Justin Trudeau, premier ministre canadien

Parfum de scandale

ÉDITORIAL / Le gouvernement de Justin Trudeau est coincé avec une patate chaude qui lui collera à la peau pour toute sa vie. Ces bruits à propos de SNC-Lavalin, accusé d’avoir versé des pots-de-vin au régime Khadafi entre 2001 et 2011, le poursuivront même au-delà de l’élection d’octobre. Cela s’ajoutera au passif du gouvernement Trudeau qui comprend déjà la réforme du mode de scrutin et le pipeline de 4,5 milliards $.

Car il y a quelque chose de très suspicieux sur la rétrogradation — car c’en était une à n’en point douter ! — de Jody Wilson-Raybould qui est passée de ministre de la Justice au sein de son gouvernement, à ministre des Anciens Combattants. Lors du remaniement, elle a bien tenté de garder la tête haute mais un froid était bien perceptible entre elle et M. Trudeau. On ne pouvait l’expliquer. Nous venons probablement d’en obtenir la réponse. Mme Wilson-Raybould a poursuivi la ligne dure à l’endroit de SNC-Lavalin, alors que M. Trudeau semblait favoriser une solution mitoyenne baptisée « Régime d’accord de réparation » qui évitait à la multinationale québécoise de subir un procès... et de risquer de perdre le droit de soumissionner des contrats publics au Canada pour une période de 10 ans.

Cette interdiction de soumissionner aurait été un réel camouflet au visage de SNC-Lavalin, et c’est pourquoi l’entreprise a multiplié les démarches — pas moins de 250 contacts de ses lobbyistes — auprès du gouvernement Trudeau afin d’éviter un procès à la faveur du Régime d’accord de réparation. Le gouvernement s’est justement donné ce nouvel outil de discipline en 2018 dans l’espoir que des entreprises puissent déclarer volontairement leur culpabilité, sans pour autant la disqualifier de l’obtention de contrats d’approvisionnement.

Mais voilà, nous soupçonnons maintenant que la ministre Wilson-Raybould s’est opposée à ce Régime d’accord de réparation dans le cas de SNC-Lavalin, préparant la route à un procès.

Il y a là une énorme zone grise.

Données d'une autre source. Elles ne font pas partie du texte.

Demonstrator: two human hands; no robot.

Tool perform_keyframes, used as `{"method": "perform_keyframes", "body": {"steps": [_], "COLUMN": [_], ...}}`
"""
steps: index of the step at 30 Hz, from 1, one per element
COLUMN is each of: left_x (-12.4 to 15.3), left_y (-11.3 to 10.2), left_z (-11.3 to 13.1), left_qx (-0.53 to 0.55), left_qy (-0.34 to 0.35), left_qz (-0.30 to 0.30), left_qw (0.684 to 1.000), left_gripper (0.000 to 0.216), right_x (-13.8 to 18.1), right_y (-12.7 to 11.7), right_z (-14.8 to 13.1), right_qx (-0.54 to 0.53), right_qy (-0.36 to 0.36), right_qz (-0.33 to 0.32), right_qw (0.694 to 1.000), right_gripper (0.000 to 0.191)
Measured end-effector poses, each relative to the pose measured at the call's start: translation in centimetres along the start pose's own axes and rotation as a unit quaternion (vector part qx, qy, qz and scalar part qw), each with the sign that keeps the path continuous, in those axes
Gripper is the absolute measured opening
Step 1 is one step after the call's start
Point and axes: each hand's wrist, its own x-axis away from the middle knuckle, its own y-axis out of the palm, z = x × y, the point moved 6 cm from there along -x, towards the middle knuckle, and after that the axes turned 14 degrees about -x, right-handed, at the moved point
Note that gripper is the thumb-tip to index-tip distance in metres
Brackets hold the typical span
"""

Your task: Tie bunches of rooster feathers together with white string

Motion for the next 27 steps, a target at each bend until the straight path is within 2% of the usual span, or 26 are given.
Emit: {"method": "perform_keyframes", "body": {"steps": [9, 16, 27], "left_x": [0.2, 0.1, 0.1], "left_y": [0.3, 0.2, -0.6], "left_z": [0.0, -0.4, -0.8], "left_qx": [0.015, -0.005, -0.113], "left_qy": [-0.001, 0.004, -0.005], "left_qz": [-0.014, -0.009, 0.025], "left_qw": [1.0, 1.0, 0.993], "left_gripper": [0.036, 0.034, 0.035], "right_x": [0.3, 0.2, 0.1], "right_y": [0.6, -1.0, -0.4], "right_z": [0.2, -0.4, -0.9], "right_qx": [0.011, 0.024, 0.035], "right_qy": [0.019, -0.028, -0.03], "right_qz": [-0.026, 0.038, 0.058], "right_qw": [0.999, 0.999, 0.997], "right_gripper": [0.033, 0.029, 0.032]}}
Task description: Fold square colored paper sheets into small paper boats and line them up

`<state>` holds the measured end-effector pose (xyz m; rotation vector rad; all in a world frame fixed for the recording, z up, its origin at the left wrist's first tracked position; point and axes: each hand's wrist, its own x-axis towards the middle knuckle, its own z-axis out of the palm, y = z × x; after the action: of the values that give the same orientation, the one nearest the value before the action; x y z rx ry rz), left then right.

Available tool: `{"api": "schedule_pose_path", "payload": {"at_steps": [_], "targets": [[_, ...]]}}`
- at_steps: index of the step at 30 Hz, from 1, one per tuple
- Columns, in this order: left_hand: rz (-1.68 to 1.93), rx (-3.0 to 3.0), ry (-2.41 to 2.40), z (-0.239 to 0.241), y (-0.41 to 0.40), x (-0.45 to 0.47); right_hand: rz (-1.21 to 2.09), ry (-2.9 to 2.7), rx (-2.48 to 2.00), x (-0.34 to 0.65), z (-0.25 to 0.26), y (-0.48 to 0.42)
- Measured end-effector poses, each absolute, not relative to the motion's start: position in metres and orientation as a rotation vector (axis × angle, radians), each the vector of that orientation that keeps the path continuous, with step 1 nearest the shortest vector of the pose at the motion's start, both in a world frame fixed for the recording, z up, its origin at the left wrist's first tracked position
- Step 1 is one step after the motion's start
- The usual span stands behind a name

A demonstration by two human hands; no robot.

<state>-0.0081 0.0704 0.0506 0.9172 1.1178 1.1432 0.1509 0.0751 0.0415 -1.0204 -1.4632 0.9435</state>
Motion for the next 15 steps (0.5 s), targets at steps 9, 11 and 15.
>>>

Si le gouvernement s’est doté de ce nouvel outil qu’est le Régime d’accord de réparation, et que SNC-Lavalin s’y qualifie, pourquoi Mme Wilson-Raybould s’y est-elle opposée ? Y a-t-il d’autres faits que le public canadien ignore encore ?

Un procès pourrait coûter cher à cette entreprise de 50 000 employés, et on le voit juste avec le cours de ses actions. Il a atteint un prix plancher depuis 10 ans.

Le pétard est en train d’éclater entre les doigts de M. Trudeau. L’opposition a vu clair dans son jeu et lui demande des comptes. Elle lui propose de lever l’immunité ministérielle à laquelle tous les ministres sont contraints dans le but d’en savoir davantage. Même le commissaire à l’éthique vient de déclencher une enquête sur les allégations de pressions indues sur l’ex-ministre de la Justice.

Pendant ce temps, Judy Wilson-Raybould se terre dans un silence révélateur depuis que l’affaire a éclos.

Peu importe le verdict, cette histoire continuera de sentir mauvais pour le gouvernement Trudeau... et pour SNC-Lavalin. L’impression de pressions indues persistera dans l’entourage du gouvernement. Et cette affaire, qui commence à prendre des odeurs de scandale, lui collera à la peau jusqu’à l’élection d’octobre... et bien au-delà. C’est le prix accessoire que doit payer un gouvernement. Quant à SNC-Lavalin, elle continuera de voir son action être ballotée au vent et sa réputation être ternie pour des années.